Suranjit Sen Gupta raised a point of order on the basis of
which a fruitful discussion was held based on the
Constitution and the Rules of Procedure. Mr. Suranjit has
explained the Constitutional provisions from Article 7 to
13 and also 47 and the Deputy Prime Minister Mr.. Maudud
Ahmed has replied to that. What I could understand that
Mr. Suranjit's point of order was that the Bill which has
come to the Parliament for Constitution is against the
fundamental principles of the consideration and as such it
should not come to the Parliament and should be sent back.
I have heard both the sides with rapt
attention. Mr. Suranjit Sen Gupta has quoted sub clause
(2) of Article 7 saying that the portion of the law which
is not in conformity with the Constitutional provision
must be omitted. But since it has not yet been decided as
to whether this is not in conformity, therefore sub-clause
(2) of Article 7 will not be applicable here. Mr. Suranjit
has mentioned about the fundamental principles of Article
7 where he explained socialism as have also been done by
Mr. Tofail Ahmed, Mr. Mujibur Rahman, Mr. Mirza Sultan
Raza and Mr. Ayenuddin. Here I noticed one thing that the
explanation of socialism as provided in the 1972
Constitution has been changed and a different explanation
has been given. I thought there would be no more attack on
the fundamental principles. Preservation of several laws
are there in Article 47. The Hon'ble Deputy Prime Minister
has mentioned that it has been done through an Amendment.

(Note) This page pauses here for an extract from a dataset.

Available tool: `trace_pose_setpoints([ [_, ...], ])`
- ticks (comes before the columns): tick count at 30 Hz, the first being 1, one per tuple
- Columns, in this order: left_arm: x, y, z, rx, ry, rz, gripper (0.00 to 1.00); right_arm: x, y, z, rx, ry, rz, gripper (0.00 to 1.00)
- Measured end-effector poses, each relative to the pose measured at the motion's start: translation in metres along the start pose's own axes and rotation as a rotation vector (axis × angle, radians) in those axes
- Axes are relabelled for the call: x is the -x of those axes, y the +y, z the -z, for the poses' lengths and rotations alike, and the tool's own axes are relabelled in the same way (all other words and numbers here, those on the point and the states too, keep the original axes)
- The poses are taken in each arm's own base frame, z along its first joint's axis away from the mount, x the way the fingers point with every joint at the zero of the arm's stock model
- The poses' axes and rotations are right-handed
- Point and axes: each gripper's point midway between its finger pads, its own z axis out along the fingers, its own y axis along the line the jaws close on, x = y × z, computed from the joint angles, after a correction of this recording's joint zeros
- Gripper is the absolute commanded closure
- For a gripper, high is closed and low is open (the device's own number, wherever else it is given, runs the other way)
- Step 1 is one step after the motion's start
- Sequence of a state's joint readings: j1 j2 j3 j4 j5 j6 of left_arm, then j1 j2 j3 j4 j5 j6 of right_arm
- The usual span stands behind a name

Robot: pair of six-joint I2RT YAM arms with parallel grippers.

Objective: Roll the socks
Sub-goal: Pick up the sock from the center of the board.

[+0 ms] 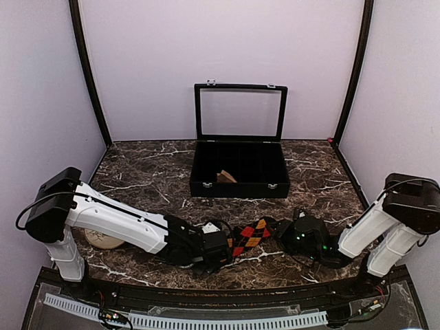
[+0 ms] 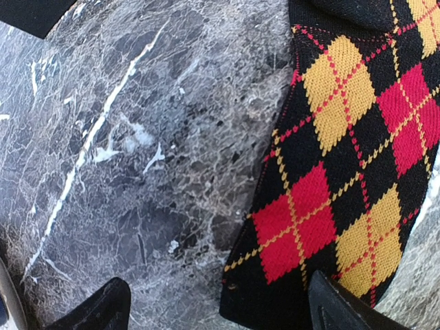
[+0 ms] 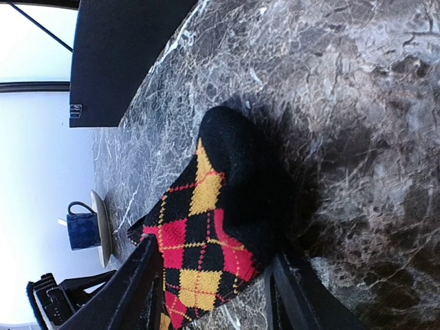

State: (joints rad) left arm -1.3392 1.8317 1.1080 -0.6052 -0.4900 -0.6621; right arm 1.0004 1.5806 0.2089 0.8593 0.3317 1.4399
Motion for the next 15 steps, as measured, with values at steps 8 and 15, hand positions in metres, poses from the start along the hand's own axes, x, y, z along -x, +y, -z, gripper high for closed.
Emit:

The final word was told by the Leader of the Opposition
that 61% share belonged to the Government and as such the
Industrial Bank would remain as a Government Bank. But the
Leader of the Opposition expressed her doubt that although
at present the bank would remain in the Government sector,
but no body was sure as to what would happen in future.

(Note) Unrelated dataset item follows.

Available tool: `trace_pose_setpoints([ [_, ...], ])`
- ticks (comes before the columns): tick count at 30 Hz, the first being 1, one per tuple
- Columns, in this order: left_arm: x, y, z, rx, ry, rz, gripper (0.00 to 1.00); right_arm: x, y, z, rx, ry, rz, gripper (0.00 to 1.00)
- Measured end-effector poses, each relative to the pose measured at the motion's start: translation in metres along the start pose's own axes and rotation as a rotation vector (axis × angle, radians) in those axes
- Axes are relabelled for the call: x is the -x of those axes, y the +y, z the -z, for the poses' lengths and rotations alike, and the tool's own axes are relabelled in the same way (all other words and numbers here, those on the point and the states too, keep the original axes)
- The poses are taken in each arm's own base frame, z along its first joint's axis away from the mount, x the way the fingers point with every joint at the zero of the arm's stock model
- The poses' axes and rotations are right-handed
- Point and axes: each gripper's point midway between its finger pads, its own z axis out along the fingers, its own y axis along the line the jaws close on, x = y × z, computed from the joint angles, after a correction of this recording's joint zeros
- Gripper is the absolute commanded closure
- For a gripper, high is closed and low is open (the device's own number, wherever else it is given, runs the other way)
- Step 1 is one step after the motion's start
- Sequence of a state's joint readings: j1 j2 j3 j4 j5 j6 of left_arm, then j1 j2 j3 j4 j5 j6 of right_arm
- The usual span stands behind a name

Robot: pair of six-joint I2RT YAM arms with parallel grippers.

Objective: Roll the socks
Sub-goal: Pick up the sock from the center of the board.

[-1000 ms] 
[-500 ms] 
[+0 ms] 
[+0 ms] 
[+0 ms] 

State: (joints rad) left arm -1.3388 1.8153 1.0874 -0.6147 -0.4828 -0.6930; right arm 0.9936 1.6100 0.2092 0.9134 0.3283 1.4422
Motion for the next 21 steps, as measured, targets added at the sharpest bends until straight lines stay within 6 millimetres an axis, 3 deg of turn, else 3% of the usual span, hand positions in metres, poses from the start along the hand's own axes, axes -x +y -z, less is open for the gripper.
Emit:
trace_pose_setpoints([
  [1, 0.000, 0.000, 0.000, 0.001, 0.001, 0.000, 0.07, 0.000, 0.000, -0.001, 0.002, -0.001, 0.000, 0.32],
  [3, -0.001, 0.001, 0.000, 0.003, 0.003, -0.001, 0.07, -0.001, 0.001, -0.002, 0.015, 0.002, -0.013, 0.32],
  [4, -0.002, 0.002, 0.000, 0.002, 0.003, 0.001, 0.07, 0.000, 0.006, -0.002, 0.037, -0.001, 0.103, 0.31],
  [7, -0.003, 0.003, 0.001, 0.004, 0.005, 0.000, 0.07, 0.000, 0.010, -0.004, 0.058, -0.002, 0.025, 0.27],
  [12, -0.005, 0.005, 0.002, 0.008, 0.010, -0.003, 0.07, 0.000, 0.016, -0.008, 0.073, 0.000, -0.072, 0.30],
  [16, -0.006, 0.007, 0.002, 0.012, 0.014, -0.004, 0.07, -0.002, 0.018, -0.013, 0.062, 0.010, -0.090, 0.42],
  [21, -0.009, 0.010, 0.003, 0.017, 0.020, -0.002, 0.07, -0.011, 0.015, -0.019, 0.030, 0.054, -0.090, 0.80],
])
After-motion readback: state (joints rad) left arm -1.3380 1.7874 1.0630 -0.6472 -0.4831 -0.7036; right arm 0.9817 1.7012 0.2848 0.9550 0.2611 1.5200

Here my view is clear that since 51% of the shares belong
to the Government, it would remain in the Government
sector and the future would be decided in the course of
time. Therefore this Bill is neither contrary to the
Constitution nor to the Rules of Procedure. So the Bill
can be accepted and considered.
[Third session of the Third Parliament,
March 3, 1987]
(26) Personal Explanation
of Mr. Jaynal Abedin Hazari
Mr. Speaker: I shall not allow anybody
else to speak. Let me give the Ruling. Please sit down. If
you are not satisfied, then you tell me. After the
statement of the Leader of the House, there cannot be any
more debate. It is not the privilege, it is tradition that
when the Leader of the House addresses …
Please sit down. Will you not be seated
after hearing the Speakers Ruling? That's all. Let me give
the Ruling then I will let you speak.
You will see nobody will be
dissatisfied. The Leader always moves the closure motion.

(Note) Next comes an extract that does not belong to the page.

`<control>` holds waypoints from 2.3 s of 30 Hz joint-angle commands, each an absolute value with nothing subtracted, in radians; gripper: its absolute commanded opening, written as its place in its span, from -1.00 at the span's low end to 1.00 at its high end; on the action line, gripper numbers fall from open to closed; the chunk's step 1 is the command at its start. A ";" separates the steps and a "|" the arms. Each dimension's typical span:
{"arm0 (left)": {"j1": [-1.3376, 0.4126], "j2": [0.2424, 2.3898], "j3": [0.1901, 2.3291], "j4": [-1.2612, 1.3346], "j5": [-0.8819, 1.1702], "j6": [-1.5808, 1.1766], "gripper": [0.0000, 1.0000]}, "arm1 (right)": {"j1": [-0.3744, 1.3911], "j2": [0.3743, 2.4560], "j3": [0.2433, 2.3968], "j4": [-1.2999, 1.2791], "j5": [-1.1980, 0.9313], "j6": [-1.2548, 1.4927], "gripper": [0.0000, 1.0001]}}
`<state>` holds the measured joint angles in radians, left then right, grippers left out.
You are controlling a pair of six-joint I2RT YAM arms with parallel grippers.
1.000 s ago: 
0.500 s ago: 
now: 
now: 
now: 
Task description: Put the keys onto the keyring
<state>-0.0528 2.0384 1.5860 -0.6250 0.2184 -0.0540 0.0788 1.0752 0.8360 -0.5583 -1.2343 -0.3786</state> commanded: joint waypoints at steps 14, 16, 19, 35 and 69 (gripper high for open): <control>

My first Ruling is that the attacking
languages of both the sides are expunged and the
disrespectful remarks will be dropped from the
proceedings. Earlier it was told that Mr. Joynal Abedin
Hazari was convicted and jailed during the Awami League
period. Now it is told that he was in jail but never
convicted. Therefore, all those remarks have been expunged
because we have no proof. He is an honest man till he is
punished. That is the law.
The matter which is still under trial
in the Court should not have been discussed. I shall
expunge the relevant adverse comments and the proceedings
will be corrected on the basis of the Ruling. The
unparliamentary words that came up during the discussion
will also be expunged.
Above all, we have to ensure democratic
procedures. We all have to follow a principle that we will
follow the just path. We have to learn many things. The
Parliament is new and many of us are also new and many
things are not known to us. Let us not act on a heated
moment, rather do everything peacefully and calmly.